Однако встретилась она в родном курене не с Осипом, а со своей матерью.

— Уехал на Терек. Насажал ребятишков и повез купаться, — ответила она на вопрос дочери, куда подевался ее московский гость. И зачастила, не то жалуясь, не то хвастая: — Кто бы ни приехал из району — всех к Невдашовым. Дом крестьянина им у Невдашовых. К себе небось не повел…

— Да ить в его катухе из–за тесноты приезжего человека и положить негде, — заступилась за Макара Устя. — Сам в чулане спит.

— Ну да, у него катух, а у нас хоромина, царский дворец. Ежли б ветром не подпирало, давно бы уже развалился. А ты чего пришла?

— Да так, тебя проведать. Аль не рада?

Стешка сразу отмякла:

— Я думала, по делу какому. Как там сваты, живы–здоровы?

— А что им сделается. Они–то живы, да вот другим от них житья нет.

И потек бабий разговор, как два ручья, сливающихся в одну речку. Стешкин «ручей» рокотал на низких нотах вызывающе и бодро, Устин — журчал виновато, жалостливо. Мать с дочерью до того увлеклись своими переживаниями, что не заметили, как лежащая на дороге тень от трубы скатилась по склону вниз к самому выгону.

Прервал их затянувшуюся беседу подъехавший к хате автомобиль. Устя выглянула в окошко, охнула и вскочила с лавки — из кабины автомобиля вывалилась знакомая фигура в кожаной тужурке и направилась к калитке. Во дворе зашелся в лае посаженный на цепь Абрек.

— Чего вскочила, аль сроду антонобиля не видела? — удивилась мать, сама, однако, вставая с нар и направляясь к вросшей в землю печи, чтобы достать из нее чугун с борщом и накормить незваного гостя.

А он уже — на пороге, стройный, улыбающийся. Устя — едва успела отвернуться к святому углу с закопченными в нем до неузнаваемости иконами.
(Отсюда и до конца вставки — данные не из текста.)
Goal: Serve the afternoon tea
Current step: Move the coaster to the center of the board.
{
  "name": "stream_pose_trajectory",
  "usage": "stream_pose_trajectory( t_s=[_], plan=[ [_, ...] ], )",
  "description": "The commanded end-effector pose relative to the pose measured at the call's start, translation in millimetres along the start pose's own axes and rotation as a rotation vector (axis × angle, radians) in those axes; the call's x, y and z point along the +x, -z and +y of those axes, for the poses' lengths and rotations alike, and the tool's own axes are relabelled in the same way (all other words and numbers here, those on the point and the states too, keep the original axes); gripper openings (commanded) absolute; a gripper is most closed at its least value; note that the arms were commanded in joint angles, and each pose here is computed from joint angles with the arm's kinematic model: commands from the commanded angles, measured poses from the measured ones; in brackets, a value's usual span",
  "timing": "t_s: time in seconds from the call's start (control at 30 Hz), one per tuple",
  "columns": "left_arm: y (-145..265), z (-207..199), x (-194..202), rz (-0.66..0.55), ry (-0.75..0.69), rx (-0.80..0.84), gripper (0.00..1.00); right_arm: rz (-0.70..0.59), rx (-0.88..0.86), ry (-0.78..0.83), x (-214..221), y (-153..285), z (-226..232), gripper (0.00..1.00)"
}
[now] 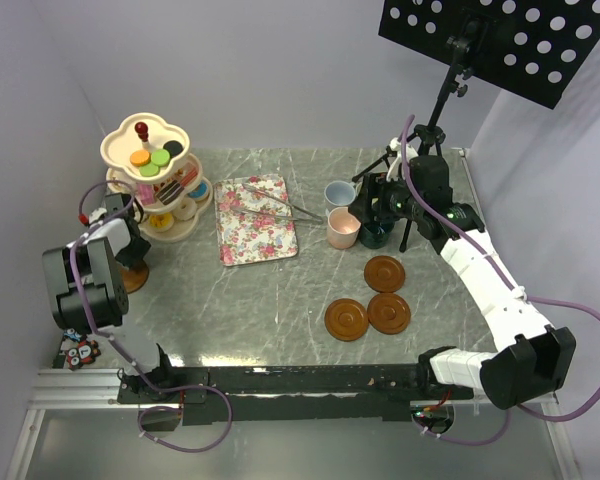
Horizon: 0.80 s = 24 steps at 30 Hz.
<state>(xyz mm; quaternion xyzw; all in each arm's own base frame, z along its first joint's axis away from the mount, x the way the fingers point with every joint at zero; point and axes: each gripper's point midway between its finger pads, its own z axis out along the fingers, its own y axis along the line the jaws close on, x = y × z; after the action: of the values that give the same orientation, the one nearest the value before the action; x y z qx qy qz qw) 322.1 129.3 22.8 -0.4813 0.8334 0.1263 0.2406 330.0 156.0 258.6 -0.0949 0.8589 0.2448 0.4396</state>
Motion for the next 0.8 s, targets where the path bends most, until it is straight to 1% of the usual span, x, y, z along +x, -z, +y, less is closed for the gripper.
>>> stream_pose_trajectory(
  t_s=[0.0, 0.23, 0.4, 0.47, 0.6, 0.77],
  plan=[
    [-16, -12, -24, -0.034, -0.025, -0.001, 0.46, -0.031, 0.023, 0.018, -9, 6, -4, 0.78],
    [-24, -38, -56, -0.074, -0.037, 0.018, 0.45, -0.015, 0.021, 0.008, -13, -2, -4, 0.78],
    [-20, -49, -75, -0.101, -0.051, 0.033, 0.45, -0.010, 0.014, 0.007, -15, -4, -3, 0.78],
    [-9, -52, -84, -0.124, -0.045, 0.058, 0.47, -0.008, 0.016, 0.008, -14, -4, -4, 0.78],
    [29, -58, -102, -0.206, -0.022, 0.156, 0.55, 0.014, 0.011, 0.010, -5, -3, -4, 0.79],
    [65, -51, -104, -0.248, -0.032, 0.217, 0.59, 0.044, 0.007, 0.020, 16, 7, -3, 0.79]
  ],
)
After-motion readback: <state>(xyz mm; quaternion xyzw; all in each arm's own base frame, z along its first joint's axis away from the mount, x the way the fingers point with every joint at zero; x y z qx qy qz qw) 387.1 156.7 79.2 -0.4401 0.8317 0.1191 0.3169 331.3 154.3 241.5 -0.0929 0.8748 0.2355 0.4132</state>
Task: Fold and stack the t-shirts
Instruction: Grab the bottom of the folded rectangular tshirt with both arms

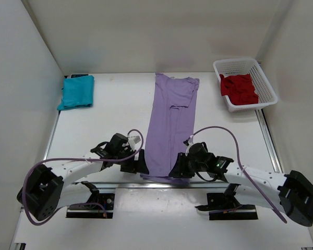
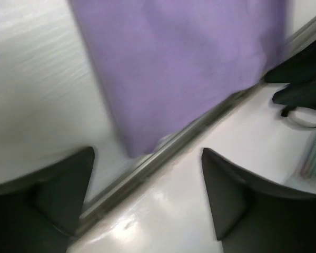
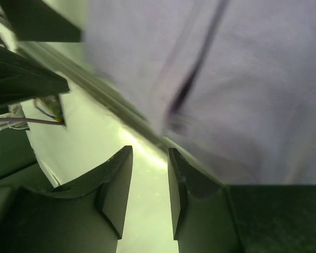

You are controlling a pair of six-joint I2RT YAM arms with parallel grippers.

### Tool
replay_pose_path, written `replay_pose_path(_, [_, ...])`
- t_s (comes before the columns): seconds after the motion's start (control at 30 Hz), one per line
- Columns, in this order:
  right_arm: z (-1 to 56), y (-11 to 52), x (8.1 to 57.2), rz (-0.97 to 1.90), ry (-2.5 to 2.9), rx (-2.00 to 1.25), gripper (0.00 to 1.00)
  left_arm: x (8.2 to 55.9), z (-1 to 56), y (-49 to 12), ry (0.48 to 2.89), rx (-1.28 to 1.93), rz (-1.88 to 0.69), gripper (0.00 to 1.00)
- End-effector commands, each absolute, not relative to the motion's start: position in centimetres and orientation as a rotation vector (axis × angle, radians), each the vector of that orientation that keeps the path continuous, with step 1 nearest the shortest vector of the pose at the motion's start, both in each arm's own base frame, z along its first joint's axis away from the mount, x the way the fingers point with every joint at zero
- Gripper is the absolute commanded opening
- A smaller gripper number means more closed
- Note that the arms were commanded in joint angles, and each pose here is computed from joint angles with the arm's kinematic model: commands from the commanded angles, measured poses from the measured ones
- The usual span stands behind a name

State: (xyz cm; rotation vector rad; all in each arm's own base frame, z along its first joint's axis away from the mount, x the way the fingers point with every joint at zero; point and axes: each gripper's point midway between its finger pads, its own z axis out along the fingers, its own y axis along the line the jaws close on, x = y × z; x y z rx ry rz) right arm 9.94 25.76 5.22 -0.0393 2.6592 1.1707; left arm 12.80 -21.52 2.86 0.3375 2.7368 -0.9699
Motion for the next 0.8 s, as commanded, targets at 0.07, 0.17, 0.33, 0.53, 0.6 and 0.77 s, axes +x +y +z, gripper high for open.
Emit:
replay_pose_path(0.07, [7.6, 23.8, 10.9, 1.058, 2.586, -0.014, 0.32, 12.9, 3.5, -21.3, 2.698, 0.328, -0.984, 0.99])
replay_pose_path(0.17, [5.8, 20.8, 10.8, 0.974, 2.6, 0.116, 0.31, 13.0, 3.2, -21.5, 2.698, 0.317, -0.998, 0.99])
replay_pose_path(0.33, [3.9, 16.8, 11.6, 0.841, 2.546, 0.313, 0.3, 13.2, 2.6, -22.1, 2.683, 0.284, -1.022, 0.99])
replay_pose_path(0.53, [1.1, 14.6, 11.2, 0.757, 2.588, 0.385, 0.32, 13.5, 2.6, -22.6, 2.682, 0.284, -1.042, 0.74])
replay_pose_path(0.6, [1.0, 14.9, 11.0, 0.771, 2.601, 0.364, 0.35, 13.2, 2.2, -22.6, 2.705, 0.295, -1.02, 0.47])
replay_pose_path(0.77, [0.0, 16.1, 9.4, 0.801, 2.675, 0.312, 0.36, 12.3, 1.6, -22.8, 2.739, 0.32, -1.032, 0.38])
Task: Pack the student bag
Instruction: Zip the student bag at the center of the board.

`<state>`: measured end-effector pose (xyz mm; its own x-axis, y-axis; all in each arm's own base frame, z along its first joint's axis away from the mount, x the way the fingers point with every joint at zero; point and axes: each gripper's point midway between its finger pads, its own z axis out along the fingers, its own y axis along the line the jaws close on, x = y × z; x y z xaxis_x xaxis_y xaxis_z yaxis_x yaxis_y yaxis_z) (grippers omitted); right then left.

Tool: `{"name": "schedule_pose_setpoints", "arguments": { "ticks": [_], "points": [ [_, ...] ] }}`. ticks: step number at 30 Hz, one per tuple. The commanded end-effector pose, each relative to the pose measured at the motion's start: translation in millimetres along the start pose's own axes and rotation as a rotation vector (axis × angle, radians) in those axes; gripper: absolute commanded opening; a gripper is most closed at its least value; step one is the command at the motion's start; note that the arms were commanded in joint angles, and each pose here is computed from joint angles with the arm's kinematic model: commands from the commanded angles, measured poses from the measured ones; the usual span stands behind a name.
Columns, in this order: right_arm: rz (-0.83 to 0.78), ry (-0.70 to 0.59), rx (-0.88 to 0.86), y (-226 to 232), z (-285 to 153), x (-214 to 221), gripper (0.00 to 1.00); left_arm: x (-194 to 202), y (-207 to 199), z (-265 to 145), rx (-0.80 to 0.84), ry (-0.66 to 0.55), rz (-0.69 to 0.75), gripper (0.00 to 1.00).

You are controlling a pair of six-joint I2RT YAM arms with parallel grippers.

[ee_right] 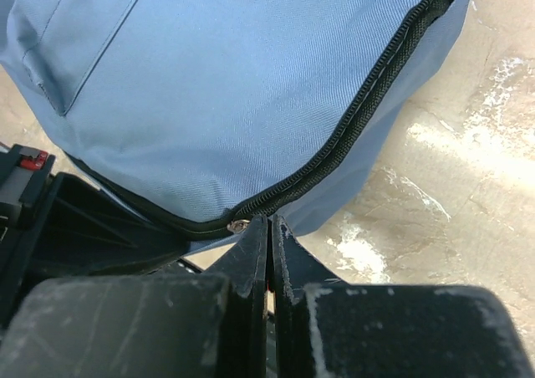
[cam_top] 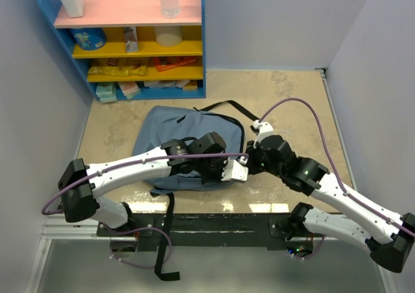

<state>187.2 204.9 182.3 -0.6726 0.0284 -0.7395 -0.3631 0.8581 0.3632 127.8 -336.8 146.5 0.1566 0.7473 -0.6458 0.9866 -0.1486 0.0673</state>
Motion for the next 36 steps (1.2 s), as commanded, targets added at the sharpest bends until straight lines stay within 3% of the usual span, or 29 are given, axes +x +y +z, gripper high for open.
{"name": "schedule_pose_setpoints", "arguments": {
  "ticks": [1, 15, 36],
  "points": [
    [-0.023, -0.202, 0.066, 0, -15, -65, 0.00, 19, -58, -4, 0.206, 0.057, 0.008, 0.00],
    [-0.053, -0.237, 0.296, -54, -12, -96, 0.00, 42, -88, -8, 0.323, 0.131, 0.052, 0.00],
    [-0.063, -0.349, 0.389, -93, 21, -157, 0.00, 67, -127, -35, 0.505, 0.220, 0.136, 0.00]
  ]
}}
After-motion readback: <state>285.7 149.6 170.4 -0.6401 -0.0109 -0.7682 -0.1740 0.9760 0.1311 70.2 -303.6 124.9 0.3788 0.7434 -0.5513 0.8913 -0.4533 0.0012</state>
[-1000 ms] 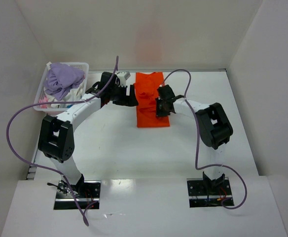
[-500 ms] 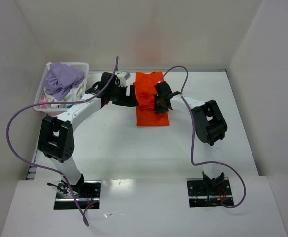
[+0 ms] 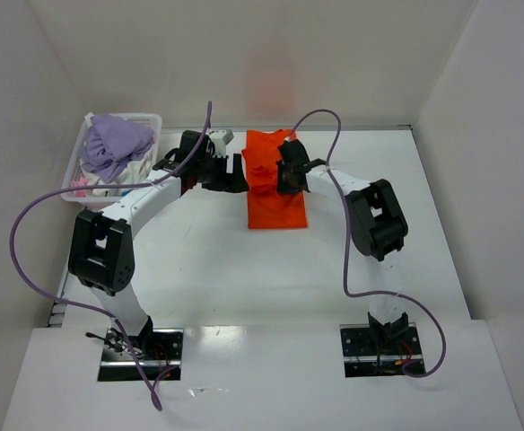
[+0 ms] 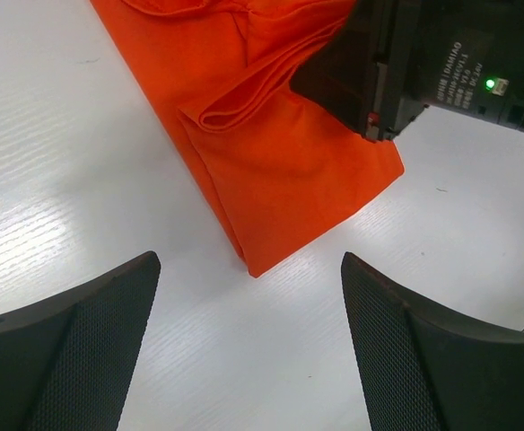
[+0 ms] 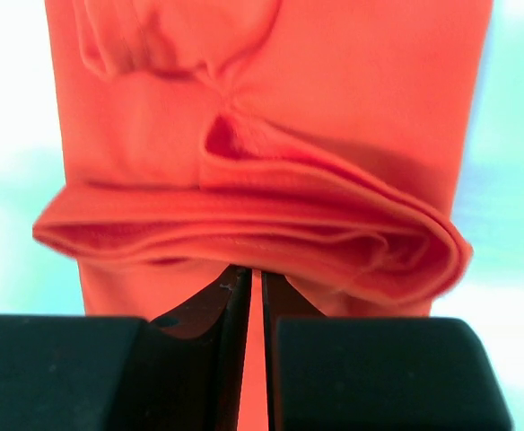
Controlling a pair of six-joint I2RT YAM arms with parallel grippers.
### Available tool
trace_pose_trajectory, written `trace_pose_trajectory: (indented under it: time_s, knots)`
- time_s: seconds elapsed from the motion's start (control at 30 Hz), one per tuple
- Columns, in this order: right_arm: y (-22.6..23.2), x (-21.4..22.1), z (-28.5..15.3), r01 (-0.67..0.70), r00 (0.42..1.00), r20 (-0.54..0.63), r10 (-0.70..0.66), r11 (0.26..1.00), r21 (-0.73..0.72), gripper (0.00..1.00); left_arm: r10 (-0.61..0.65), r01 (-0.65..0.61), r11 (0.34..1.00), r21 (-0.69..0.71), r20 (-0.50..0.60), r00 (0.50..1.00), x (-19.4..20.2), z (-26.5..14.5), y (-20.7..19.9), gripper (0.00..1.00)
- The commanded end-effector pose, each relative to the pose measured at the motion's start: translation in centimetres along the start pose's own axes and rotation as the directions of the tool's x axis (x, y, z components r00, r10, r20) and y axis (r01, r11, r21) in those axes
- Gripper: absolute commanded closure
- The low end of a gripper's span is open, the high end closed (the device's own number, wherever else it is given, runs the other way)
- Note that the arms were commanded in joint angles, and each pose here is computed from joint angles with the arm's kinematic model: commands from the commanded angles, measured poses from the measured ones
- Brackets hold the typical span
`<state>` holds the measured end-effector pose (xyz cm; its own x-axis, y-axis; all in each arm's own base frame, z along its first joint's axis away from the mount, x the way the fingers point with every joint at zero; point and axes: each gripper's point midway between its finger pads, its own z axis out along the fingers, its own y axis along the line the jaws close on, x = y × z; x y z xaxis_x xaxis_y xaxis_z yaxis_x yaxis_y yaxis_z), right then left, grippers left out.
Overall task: Fold and stack the t-shirts
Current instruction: Fold the folded rectangular tshirt in 1/3 of the way
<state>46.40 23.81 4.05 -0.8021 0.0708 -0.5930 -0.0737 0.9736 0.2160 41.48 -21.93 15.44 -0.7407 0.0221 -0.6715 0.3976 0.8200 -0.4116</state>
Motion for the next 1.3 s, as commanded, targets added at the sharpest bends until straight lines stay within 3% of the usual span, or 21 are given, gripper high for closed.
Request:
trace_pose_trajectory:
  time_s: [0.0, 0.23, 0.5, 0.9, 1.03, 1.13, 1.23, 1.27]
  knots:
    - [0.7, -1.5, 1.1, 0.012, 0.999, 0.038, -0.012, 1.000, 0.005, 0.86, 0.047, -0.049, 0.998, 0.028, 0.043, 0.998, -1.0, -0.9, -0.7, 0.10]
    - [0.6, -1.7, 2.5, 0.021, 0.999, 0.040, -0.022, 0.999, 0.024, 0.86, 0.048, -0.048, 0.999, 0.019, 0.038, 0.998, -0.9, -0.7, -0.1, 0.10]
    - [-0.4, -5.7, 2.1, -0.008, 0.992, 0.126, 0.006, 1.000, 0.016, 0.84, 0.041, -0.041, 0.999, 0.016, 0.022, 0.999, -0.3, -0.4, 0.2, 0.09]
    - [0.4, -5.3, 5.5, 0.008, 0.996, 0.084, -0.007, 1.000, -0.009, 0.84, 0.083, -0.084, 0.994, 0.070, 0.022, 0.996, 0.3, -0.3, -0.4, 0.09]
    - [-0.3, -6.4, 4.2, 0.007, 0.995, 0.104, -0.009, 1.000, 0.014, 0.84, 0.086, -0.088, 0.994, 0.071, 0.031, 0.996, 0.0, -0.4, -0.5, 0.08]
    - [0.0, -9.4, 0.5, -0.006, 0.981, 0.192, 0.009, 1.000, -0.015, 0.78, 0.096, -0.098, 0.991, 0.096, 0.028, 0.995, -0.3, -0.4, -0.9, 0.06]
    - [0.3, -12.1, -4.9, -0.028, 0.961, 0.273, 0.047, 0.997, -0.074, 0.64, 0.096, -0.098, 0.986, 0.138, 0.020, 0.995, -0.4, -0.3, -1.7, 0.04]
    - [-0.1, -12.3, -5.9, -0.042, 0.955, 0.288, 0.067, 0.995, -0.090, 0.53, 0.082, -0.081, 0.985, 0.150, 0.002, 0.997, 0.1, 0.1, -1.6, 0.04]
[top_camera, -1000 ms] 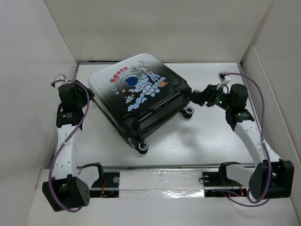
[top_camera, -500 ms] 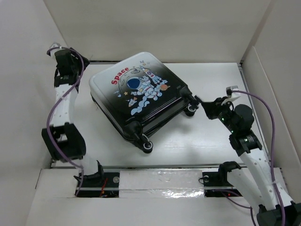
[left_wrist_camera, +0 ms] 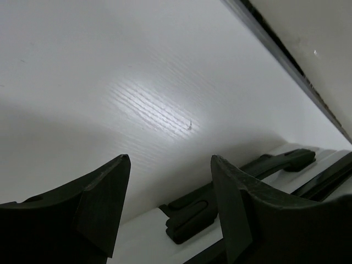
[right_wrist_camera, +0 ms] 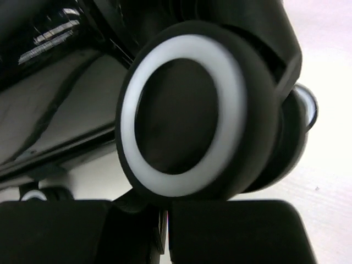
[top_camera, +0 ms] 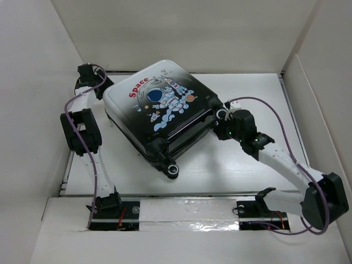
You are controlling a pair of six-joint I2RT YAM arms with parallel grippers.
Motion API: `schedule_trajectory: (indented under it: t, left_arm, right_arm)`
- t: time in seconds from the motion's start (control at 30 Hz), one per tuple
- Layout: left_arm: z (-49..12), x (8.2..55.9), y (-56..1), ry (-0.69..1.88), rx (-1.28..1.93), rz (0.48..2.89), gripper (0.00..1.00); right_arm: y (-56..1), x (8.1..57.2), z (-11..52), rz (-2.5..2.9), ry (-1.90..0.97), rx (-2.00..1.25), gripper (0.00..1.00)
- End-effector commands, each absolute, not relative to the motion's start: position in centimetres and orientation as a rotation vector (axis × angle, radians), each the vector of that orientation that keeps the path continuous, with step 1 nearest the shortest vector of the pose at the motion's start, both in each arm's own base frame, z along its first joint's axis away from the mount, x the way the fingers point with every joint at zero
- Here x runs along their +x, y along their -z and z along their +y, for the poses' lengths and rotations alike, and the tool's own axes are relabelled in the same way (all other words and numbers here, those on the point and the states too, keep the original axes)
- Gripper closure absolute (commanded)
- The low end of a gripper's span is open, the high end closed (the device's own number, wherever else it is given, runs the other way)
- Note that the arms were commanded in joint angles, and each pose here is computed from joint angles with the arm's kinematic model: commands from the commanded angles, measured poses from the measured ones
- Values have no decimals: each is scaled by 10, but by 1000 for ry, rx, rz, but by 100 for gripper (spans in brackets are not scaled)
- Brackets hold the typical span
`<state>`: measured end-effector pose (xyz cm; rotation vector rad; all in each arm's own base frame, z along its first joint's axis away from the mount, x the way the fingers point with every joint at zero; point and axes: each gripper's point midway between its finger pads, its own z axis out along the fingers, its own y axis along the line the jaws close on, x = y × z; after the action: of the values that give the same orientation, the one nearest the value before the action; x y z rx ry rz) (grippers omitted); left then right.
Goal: Pack the luggage
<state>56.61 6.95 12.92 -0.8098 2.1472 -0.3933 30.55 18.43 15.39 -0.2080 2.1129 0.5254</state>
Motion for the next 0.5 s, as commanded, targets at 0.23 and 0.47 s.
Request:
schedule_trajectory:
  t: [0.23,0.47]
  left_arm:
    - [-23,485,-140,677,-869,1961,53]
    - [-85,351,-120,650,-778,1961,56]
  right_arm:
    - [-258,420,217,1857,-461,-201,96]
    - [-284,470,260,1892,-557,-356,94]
В груди у нее застучало, как цепом на молотильном току. Но он уже подходил к ней, каждым своим шагом отдаваясь в готовом выпрыгнуть из груди сердце.

— Устя? Устинья Денисовна! — произнес он задрожавшим от волнения голосом. — Клянусь небом, это ты, смелая казачка, спасительница моя!

Он схватил ее за руки, сжал так, что пальцы хрустнули, заговорил горячо, радостно сияя черными глазами. О том, как все эти годы думал о ней, мечтал о встрече, но война забросила его вначале в Крым, потом — на Украину, потом… Он вдруг выпустил тронутые наждаком повседневного крестьянского труда женские ладони, опрометью выскочил из хаты. А стоящая у печи с рогачом в руках Стешка перекрестилась в ложном испуге: «Свят, свят, свят!»

— Чего это он? — обратилась к дочери, лицо у которой полыхало утренней и вечерней зорями одновременно. — Куда его Хока понесла?

Она подбежала к выходящему на улицу окошку.

— В антанобиль полез, — сообщила застывшей посреди хаты соляным столпом дочери, но та лишь теребила молча концы своего полушалка.

Оса возвратился в хату столь же стремительно, как и вышел из нее. В руке у него был вещевой мешок. Ни слова ни говоря, он опустил мешок на нары, рывком развязал заплечные лямки и вынул из него белоснежную шаль с длинной бахромой.

— Это тебе, — набросил шаль Усте на плечи. Та не успела воспротивиться такому щедрому подношению, как в руках у нее оказался отрез какой–то легкой цветистой материи, а к ногам упали изящные черные туфли на высоченных, как у поповской дочери, каблучках.